▶ _What this task involves_:
Look at each line below and count those with the word "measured"; the answer is that number only.

** Opening Input data block **

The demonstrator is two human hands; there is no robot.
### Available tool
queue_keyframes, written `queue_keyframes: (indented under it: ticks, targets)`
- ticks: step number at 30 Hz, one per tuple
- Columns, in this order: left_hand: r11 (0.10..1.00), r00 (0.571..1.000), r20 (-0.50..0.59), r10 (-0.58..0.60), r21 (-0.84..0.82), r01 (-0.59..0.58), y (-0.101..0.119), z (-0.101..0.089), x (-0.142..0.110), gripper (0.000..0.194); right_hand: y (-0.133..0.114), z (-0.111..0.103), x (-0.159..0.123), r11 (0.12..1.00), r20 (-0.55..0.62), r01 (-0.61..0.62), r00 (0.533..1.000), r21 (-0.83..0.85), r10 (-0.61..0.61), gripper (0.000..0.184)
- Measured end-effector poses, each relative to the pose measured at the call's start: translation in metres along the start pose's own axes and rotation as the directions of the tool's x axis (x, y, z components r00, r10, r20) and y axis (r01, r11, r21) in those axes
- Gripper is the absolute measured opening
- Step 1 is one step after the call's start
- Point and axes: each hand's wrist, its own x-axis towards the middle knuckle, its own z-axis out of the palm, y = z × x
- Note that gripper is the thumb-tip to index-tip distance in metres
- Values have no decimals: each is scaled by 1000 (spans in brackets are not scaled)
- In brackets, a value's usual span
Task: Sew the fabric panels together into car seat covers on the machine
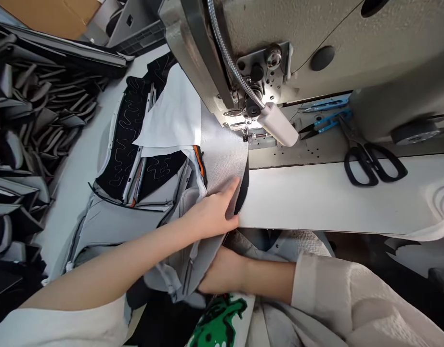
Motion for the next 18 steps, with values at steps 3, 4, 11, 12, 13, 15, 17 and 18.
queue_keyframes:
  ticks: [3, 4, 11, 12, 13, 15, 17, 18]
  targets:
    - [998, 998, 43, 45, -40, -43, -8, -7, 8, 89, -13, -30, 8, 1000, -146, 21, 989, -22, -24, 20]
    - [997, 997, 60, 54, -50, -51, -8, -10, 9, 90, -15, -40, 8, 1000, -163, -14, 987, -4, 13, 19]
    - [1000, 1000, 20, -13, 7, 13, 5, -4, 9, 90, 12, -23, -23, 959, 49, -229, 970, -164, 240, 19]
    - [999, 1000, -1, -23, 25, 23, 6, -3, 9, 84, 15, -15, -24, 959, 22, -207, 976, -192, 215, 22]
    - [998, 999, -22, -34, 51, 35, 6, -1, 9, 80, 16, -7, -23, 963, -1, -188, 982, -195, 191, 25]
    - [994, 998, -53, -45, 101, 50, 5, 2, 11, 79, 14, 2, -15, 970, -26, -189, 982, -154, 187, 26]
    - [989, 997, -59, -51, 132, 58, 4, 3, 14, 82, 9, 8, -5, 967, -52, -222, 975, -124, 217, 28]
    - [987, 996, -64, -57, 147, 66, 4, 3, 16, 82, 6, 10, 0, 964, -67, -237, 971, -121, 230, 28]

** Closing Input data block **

▶ _Exercise output_:
2